Iowa's license restriction program identifies drivers with more self-reported visual impairments, prescription medications, and physical mobility limitations. Driving exposure was reduced among drivers who received restrictions, though it appears in some cases the restrictions reinforced decisions already made by drivers.

IMPACT ON INDUSTRY

License restrictions may be an effective alternative to premature driving cessation and provide some drivers additional time on the road and hence continued mobility and independence. However, overall safety benefits of license restrictions are yet unknown.

摘要

目的

确定爱荷华州的驾照限制计划是否能识别出那些看起来更易发生事故的老年驾驶员,并评估其对驾照限制的遵守情况。

方法

共有 522 名 70 岁及以上的驾驶员在爱荷华州的驾照办公室更新驾照时参加了两项电话调查:一项是在更新驾照后不久进行的,旨在讨论更新驾照前的驾驶情况;另一项是在 6 个月后进行的,以评估任何变化。调查评估了驾驶行为、事故和违规行为,以及自我报告的视力障碍、处方药物和身体活动能力限制。

结果

在 522 名驾驶员中,有 232 名无需参加路考就更新了驾照(第 1 组),有 290 名需要参加路考;在参加路考的驾驶员中,有 191 名无限制地更新了驾照(第 2 组),93 名获得了限制(第 3 组),6 名的驾照被吊销(第 4 组)。由于吊销驾照的驾驶员人数较少,因此无法将该组纳入分析。在最初的调查中,第 1 至第 3 组的驾驶员之间存在明显差异。

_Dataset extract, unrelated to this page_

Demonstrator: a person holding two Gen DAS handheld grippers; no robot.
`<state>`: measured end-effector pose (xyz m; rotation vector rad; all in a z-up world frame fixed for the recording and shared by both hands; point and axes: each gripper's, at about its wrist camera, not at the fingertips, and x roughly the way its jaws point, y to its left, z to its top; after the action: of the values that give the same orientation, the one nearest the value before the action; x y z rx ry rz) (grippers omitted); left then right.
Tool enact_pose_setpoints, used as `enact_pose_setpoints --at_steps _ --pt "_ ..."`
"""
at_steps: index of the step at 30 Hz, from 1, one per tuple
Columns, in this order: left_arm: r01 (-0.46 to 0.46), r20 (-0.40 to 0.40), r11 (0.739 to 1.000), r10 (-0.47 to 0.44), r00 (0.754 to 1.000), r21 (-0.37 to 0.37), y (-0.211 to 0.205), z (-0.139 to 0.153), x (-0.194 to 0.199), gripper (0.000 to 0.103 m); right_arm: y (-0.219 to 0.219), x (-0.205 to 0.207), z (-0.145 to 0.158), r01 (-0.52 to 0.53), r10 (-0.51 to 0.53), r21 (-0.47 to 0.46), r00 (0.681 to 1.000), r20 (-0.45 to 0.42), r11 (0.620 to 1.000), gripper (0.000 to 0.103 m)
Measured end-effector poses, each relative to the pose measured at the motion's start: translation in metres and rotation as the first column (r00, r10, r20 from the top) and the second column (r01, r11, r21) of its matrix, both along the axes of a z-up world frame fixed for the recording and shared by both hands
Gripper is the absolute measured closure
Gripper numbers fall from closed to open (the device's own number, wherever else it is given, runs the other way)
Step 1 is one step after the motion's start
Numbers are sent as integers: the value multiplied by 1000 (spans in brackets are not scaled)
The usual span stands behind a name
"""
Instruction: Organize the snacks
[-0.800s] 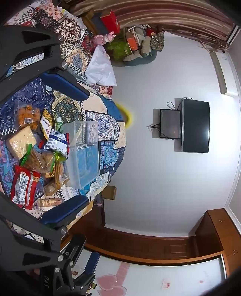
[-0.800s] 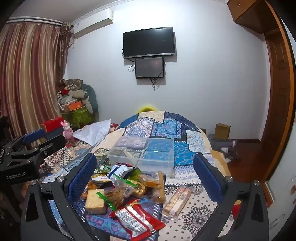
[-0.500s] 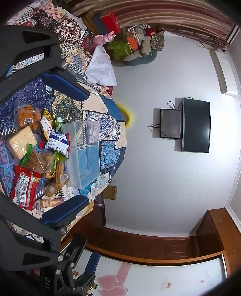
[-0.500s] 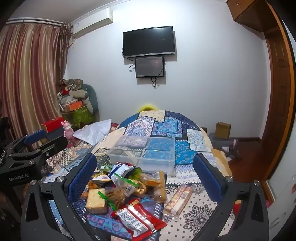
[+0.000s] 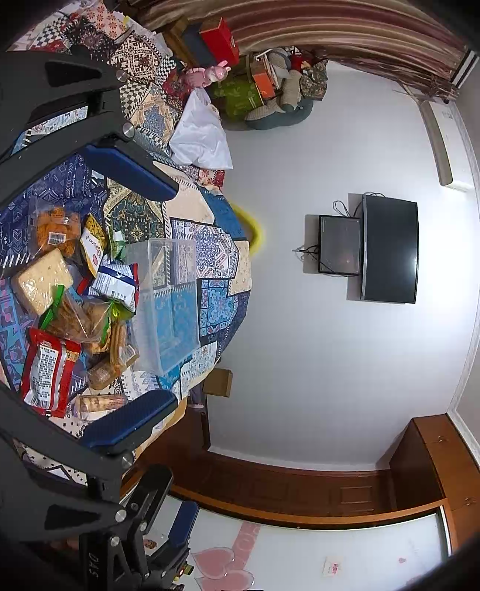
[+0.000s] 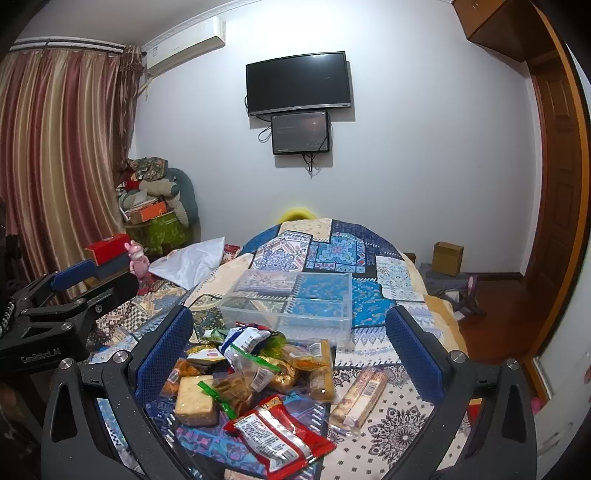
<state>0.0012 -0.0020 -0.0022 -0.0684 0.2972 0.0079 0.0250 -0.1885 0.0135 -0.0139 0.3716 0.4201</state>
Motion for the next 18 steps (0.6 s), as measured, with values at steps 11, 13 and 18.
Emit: enact_pose_setpoints --at_steps 11,13,18 --pt "2 5 1000 -2 1000 4 -2 1 -2 0 1 -1 1 -1 1 5 1000 3 1000 0" --pt "4 4 1000 -4 1000 3 -1 2 -3 0 1 -2 1 -2 2 8 1000 4 1000 0" --pt "6 5 1000 -6 1000 8 -2 3 -3 0 0 -1 2 -1 1 10 1000 6 1000 0"
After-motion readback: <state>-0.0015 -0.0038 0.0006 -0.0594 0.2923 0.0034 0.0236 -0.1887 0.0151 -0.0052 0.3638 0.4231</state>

驾驶员年龄在第 1 至第 3 组中逐渐增加,一些视力障碍、处方药物数量和身体活动能力限制也随之增加。许多获得限制的驾驶员(第 3 组)已经比第 1 至第 2 组的驾驶员行驶的里程数更少,夜间和高速公路上的行驶频率也更低。驾照更新后,有驾照限制的驾驶员(第 3 组)报告的平均每周行驶里程减少了 36%,而无限制的驾驶员(第 1 至第 2 组)则减少了 4%。对于所有的驾照限制类型(车灯、地理区域或速度),在受限条件下驾驶的可能性降低的程度对于有相关限制的驾驶员比没有限制的驾驶员更大。大多数驾驶员遵守了限制。

结论

爱荷华州的驾照限制计划识别出了那些有更多自我报告的视力障碍、处方药物和身体活动能力限制的驾驶员。获得限制的驾驶员的驾驶量减少了,尽管在某些情况下,这些限制强化了驾驶员已经做出的决定。

对行业的影响

驾照限制可能是提前停止驾驶的有效替代方案,为一些驾驶员提供了更多在路上的时间,从而保持了他们的行动能力和独立性。然而,驾照限制对整体安全的好处尚不清楚。